Wir kommen zweitens zur Abstimmung über den Entschließungsantrag der Fraktion der CDU und der Fraktion der FDP Drucksache 16/6039. Wer stimmt dieser Entschließung zu? – CDU und FDP sowie Herr Stein, fraktionslos. Wer stimmt gegen diese Entschließung? – Die SPD-Fraktion, die Grünen und die Piratenfraktion. Gibt es Enthaltungen? – Das ist nicht der Fall.

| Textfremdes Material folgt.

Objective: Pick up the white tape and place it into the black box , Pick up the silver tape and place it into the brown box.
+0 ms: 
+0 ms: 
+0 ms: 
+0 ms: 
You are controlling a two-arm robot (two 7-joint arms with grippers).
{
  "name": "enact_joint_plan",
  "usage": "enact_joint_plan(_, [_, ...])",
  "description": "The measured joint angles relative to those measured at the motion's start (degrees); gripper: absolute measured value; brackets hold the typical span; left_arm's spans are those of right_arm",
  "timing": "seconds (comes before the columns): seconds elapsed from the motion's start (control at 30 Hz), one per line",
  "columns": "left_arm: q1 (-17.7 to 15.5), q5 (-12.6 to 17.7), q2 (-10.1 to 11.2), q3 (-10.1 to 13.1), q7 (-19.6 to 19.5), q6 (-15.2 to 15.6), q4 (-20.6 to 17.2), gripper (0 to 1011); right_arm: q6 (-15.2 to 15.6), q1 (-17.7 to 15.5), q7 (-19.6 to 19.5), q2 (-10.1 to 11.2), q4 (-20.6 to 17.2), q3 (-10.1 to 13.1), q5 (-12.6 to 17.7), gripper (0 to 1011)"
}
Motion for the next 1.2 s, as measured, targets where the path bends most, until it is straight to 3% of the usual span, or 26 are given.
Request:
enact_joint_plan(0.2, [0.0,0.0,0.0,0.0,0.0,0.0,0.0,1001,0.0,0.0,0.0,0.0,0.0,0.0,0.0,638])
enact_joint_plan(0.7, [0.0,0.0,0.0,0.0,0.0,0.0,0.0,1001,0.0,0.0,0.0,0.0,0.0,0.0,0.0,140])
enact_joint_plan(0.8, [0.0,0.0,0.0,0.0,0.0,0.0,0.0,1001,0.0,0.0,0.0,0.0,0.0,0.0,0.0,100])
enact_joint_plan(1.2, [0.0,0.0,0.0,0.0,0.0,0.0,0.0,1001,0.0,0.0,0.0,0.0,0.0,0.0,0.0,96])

Damit ist die Entschließung Drucksache 16/6039 mit den Stimmen der SPD, der Grünen und der Piratenfraktion abgelehnt.

Wir kommen zu:

6 Sicheren Aufenthalt für Edward Snowden in

Deutschland!

Antrag der Fraktion der PIRATEN Drucksache 16/4439

Beschlussempfehlung und Bericht des Ausschusses für Europa und Eine Welt Drucksache 16/5979

Der Antrag der Fraktion der Piraten wurde gemäß § 82 Abs. 2 Ziffer b unserer Geschäftsordnung vom Plenum an den Ausschuss für Europa und Eine Welt überwiesen mit der Maßgabe, dass eine Aussprache und Abstimmung erst nach Vorlage einer Beschlussempfehlung erfolgt.

Ich eröffne die Aussprache und erteile für die Piratenfraktion Herrn Kollegen Schwerd das Wort.

Herr Präsident! Liebe ausspionierte Kolleginnen und Kollegen! Sehr ge

ehrte total überwachte Damen und Herren auf der Tribüne und am Stream! Wir feiern heute ein trauriges Jubiläum. Vor genau einem Jahr wurden die ersten Enthüllungen Edward Snowdens bekannt. Seitdem wird er von der US-Regierung verfolgt, der Snowden mehrfachen Verfassungsbruch nachgewiesen hat. Die USA haben seinen Pass eingezogen und üben massiven Druck auf alle Regierungen aus, die ihm sicheren Aufenthalt gewähren wollen. Menschen, Journalisten und Abgeordnete werden bedroht, nur, weil sie mit ihm sprechen wollen.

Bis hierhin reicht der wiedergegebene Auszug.